GPU Profiling
=============

This tutorial will guide you step-by-step through how to conduct profiling and performance tuning using :code:`nvprof` and :code:`nvvp`.

- What is profiling?
- Why we need profiling?
- How to do profiling?
- Profile tools
- Hands-on Tutorial
- Profiling tips

What's profiling?
=================
In software engineering, profiling is a form of dynamic program analysis that measures the space (memory) or time
complexity of a program, the usage of particular instructions, or the frequency and duration of function calls.
Most commonly, profiling information serves to aid program optimization.

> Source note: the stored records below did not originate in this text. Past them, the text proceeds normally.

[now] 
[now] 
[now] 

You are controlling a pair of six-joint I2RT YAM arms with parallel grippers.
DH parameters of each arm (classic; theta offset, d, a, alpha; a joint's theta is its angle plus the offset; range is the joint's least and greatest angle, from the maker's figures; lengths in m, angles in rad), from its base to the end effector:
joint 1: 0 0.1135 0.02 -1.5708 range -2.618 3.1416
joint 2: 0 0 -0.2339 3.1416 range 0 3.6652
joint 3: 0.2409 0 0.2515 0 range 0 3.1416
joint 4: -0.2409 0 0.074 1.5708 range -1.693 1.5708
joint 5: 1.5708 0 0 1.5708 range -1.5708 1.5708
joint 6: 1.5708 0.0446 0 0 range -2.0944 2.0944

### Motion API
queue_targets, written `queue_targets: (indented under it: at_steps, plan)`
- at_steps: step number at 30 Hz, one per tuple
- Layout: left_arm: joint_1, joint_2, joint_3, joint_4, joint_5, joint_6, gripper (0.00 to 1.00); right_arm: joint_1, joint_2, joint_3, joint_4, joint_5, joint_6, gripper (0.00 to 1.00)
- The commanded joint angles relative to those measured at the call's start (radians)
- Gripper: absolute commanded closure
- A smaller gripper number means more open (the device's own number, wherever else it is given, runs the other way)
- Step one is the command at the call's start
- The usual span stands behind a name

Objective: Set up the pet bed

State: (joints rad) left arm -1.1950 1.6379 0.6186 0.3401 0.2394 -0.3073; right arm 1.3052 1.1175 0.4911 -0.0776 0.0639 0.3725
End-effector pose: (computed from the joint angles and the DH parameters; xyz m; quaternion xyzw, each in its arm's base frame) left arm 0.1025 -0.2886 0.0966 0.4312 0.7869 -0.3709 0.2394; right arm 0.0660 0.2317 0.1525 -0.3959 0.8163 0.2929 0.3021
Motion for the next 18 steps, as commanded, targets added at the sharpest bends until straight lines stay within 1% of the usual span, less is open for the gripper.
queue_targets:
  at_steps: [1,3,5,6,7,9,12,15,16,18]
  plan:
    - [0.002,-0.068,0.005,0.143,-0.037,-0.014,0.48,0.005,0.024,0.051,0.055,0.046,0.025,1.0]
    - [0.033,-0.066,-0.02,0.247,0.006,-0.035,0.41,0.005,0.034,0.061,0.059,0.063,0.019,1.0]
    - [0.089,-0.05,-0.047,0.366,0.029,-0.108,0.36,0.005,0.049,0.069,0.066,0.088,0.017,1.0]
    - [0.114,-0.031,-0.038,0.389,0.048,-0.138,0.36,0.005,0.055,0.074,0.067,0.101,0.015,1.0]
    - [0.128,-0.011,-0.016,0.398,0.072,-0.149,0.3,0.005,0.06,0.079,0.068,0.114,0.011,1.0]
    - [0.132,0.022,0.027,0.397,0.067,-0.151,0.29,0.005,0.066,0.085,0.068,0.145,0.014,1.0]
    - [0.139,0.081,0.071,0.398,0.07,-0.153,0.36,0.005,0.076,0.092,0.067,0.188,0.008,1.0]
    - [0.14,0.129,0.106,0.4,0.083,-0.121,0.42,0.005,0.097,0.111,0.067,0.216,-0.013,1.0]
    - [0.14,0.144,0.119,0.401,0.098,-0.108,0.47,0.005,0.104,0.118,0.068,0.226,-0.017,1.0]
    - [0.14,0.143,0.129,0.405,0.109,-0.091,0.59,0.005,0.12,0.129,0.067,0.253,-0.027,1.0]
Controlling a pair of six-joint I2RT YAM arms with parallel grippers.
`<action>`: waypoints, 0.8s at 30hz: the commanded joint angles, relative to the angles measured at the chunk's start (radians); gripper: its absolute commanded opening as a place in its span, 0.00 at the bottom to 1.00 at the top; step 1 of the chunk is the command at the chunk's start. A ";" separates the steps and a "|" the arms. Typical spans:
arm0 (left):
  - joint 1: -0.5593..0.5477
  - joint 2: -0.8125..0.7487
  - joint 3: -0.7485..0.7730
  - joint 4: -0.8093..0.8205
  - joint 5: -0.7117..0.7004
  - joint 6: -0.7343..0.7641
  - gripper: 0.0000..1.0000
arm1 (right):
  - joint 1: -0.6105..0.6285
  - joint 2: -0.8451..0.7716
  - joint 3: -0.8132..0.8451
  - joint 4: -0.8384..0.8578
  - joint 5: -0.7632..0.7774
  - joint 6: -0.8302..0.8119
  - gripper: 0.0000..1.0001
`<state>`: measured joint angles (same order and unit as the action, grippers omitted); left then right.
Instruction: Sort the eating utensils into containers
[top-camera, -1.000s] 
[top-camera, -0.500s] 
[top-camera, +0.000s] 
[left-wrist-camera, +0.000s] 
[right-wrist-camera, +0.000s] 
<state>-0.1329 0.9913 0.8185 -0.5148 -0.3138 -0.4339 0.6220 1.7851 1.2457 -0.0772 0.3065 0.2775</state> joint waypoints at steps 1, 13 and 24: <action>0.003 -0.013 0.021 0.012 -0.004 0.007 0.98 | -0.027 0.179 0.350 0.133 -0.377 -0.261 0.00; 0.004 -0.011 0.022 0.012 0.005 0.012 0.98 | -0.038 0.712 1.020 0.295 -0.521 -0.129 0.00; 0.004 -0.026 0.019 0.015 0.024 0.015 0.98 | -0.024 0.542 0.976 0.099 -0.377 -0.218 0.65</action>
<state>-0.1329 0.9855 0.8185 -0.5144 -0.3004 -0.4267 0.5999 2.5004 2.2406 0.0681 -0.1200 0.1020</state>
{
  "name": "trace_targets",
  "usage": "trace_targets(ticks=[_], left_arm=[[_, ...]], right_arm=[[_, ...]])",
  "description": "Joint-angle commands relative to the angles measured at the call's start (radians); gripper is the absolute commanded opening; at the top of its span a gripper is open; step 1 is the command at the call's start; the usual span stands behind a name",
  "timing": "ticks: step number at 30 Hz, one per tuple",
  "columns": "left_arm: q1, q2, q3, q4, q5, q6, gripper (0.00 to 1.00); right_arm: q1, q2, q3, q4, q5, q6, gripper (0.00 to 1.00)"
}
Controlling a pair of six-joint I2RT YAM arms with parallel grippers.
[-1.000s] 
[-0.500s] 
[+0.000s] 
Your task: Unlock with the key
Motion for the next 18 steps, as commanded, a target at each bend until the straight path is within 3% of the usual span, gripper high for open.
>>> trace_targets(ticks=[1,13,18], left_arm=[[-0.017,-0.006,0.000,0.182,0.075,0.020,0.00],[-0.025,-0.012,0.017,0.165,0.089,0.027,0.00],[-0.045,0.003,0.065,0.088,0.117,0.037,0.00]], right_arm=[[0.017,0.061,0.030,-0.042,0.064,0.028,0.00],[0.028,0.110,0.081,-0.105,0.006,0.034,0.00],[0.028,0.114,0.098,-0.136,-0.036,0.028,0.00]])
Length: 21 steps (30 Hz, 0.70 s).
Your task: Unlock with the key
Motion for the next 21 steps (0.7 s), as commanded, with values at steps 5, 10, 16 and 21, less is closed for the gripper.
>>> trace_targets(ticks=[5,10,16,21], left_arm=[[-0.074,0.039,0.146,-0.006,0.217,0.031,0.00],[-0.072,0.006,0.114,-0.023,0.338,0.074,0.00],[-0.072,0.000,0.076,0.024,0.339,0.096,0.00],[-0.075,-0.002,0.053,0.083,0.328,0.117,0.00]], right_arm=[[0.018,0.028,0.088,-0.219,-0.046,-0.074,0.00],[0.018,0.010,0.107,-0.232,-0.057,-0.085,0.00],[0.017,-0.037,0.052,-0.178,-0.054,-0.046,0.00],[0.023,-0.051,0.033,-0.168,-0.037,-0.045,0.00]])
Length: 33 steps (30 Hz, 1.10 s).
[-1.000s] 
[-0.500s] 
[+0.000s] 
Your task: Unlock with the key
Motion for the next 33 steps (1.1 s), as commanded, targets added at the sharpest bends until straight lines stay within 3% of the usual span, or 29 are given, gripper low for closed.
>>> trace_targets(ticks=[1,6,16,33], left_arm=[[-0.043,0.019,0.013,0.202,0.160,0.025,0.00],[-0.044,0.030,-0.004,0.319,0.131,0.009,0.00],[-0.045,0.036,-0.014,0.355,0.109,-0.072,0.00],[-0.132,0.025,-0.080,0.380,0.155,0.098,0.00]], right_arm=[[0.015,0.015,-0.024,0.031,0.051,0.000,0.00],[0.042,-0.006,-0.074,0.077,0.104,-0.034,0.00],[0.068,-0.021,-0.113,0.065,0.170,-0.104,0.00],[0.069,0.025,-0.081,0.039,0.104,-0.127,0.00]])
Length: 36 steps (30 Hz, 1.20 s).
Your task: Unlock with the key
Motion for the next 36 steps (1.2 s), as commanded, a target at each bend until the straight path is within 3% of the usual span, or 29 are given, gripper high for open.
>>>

Briefly, profiler is used to measure application performance. Program analysis tools are extremely important for
understanding program behavior. Simple profiling can tell you that how long does an operation take? For advanced
profiling, it can interpret why does an operation take a long time?

Why we need profiling?
======================
Since training deep neural network typically take a very long time to get over, performance is gradually becoming
the most important thing in deep learning field. The first step to improve performance is to understand what parts
are slow. No point in improving performance of a region which doesn’t take much time!


How to do profiling?
====================
To achieve maximum performance, there are five steps you can take to reach your goals.

- Profile the code
- Find the slow parts
- Work out why they’re slow
- Make them fast
- Profile the code again

Usually, processor has two key performance limits include float point throughput and
memory throughput. For GPU,  it also need more parallelism to fulfill its potential.
This is why they can be so fast.

Profiler Tools
==============
For general GPU profiling, a bunch of tools are provided from both NVIDIA and third party.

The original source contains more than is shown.